A decisão de Moro foi tomada porque Silva é um dos delatores ligados à empresa, cujo depoimento ainda permanece em sigilo pelo Supremo Tribunal Federal (STF). Além do executivo, Moro ouviu outros dois réus, também delatores. Os depoimentos deles, porém, foram divulgados.

Os depoimentos dos três configura o início de uma das últimas fases do processo em primeira instância. Até o dia 20 de abril, Moro deverá ouvir os outros 12 réus. Também respondem a esse processo o ex-presidente do Grupo Odebrecht, Marcelo Odebrecht, o ex-tesoureiro do Partido dos Trabalhadores (PT) João Vaccari Neto e os empresários João Santana e Mônica Moura, que atuavam na publicidade do governo e de atos do PT.

Além de Silva, Moro tomou os depoimentos do ex-gerente da área internacional da Petrobras, Eduardo Costa Vaz Musa, e do ex-presidente da empresa Sete Brasil, João Carlos de Medeiros Ferraz.

Ferraz trabalhou na Petrobras até 2011, quando assumiu a presidência da Sete Brasil, empresa constituída por diversos investidores incluindo a estatal, que tinha como objetivo a construção de navios-sonda para a exploração do pré-sal no Brasil.

Segundo o delator, a indicação para a presidência da Sete Brasil partiu de um acordo estabelecido durante a estruturação da empresa. Ferraz explicou que a estatal detinha pouco mais de 9% de participação acionária da Sete Brasil, mas que, seguindo o acordo, deveria indicar o presidente e o diretor de operações, cargo que foi ocupado por Pedro Barusco, ex-gerente da Petrobras.

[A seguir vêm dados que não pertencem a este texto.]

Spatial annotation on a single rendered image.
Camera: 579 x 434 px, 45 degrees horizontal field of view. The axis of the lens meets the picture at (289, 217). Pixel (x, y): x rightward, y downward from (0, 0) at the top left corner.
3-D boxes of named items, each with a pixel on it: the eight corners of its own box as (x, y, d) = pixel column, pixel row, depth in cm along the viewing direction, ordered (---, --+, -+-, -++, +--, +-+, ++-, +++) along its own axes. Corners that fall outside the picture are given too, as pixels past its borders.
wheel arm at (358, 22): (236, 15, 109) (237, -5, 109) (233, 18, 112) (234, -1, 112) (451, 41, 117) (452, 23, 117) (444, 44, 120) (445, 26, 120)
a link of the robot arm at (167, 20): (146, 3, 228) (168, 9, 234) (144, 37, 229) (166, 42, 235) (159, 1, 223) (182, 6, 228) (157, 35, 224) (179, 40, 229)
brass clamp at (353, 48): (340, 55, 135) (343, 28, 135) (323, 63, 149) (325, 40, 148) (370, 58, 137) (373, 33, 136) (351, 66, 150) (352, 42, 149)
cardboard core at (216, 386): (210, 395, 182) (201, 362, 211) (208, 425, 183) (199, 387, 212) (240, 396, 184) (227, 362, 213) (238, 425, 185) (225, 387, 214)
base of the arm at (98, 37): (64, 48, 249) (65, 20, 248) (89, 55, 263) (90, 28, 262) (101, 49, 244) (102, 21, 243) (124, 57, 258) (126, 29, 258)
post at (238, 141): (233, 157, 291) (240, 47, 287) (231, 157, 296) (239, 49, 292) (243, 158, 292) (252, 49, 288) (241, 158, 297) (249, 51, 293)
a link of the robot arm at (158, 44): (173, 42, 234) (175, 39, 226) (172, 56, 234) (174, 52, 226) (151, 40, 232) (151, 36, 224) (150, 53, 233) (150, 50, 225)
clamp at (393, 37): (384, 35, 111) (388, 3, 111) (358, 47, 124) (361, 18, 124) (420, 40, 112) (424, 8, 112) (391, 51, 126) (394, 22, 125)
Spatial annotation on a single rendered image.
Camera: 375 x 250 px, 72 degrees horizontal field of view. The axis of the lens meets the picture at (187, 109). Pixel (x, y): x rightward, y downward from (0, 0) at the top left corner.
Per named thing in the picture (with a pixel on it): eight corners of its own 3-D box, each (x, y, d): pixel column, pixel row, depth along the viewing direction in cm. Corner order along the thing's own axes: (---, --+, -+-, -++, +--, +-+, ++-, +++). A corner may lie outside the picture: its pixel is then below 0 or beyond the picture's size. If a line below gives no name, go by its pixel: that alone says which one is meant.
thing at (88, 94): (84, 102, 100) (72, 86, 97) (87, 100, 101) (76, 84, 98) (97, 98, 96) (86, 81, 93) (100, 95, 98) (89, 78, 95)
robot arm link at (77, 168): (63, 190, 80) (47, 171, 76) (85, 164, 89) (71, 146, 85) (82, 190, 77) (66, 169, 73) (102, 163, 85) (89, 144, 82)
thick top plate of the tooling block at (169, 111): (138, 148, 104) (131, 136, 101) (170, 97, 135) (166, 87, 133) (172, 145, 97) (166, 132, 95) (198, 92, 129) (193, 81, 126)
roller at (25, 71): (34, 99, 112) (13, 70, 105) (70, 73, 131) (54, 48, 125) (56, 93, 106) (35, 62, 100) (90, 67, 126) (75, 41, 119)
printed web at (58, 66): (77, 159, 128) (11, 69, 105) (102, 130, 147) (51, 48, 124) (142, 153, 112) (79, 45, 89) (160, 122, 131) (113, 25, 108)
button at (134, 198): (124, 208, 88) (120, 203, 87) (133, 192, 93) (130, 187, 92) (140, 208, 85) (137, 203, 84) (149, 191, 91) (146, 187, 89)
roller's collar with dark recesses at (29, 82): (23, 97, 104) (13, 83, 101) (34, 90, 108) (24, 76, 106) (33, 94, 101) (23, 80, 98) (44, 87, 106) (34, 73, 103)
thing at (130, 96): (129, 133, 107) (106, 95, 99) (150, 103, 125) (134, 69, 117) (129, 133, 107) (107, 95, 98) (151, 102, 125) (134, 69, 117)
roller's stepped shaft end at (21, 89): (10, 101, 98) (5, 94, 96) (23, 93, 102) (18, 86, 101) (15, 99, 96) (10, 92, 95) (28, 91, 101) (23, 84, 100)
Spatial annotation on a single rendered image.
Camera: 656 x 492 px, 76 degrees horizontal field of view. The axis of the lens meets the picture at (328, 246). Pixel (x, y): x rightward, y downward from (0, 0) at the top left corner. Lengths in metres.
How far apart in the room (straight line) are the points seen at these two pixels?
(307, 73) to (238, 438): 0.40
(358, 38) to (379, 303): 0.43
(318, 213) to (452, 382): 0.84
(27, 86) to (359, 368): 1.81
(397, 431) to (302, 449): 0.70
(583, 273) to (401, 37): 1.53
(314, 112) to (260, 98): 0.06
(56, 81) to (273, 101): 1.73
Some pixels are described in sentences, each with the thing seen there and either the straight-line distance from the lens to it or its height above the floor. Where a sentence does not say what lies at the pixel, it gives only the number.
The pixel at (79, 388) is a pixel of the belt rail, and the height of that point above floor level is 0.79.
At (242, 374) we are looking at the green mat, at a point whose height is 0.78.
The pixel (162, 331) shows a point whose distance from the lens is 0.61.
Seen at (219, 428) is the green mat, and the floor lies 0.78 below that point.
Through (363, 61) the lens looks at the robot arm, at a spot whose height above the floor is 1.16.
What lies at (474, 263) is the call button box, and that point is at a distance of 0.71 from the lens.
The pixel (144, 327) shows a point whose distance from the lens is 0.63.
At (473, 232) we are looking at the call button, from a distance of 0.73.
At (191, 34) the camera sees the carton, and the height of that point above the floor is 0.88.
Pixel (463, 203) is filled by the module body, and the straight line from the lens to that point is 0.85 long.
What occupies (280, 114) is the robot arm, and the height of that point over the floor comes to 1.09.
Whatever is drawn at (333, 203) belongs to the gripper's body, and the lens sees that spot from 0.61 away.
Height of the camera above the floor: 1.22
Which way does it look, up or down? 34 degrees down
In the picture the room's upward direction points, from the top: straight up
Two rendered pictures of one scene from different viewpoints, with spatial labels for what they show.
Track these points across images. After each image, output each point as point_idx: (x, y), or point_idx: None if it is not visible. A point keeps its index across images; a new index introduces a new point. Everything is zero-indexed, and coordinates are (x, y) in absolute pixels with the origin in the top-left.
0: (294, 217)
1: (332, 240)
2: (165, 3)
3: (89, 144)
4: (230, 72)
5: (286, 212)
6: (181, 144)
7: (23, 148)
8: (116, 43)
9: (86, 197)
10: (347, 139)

Ferraz explicou que ficou sabendo do esquema de pagamento de propina na estatal por Barusco e que foi convencido por ele a aceitar participar do esquema. "Barusco me chama e fala que havia sido tomada a decisão entre ele, Renato Duque [ex-diretor de serviços da Petrobras já condenado na Lava Jato] e João Vaccari [ex-tesoureiro do PT, também condenado pelo esquema] de implantar na Sete Brasil um esquema de levantamento de propinas a serem pagas pelos estaleiros", relatou.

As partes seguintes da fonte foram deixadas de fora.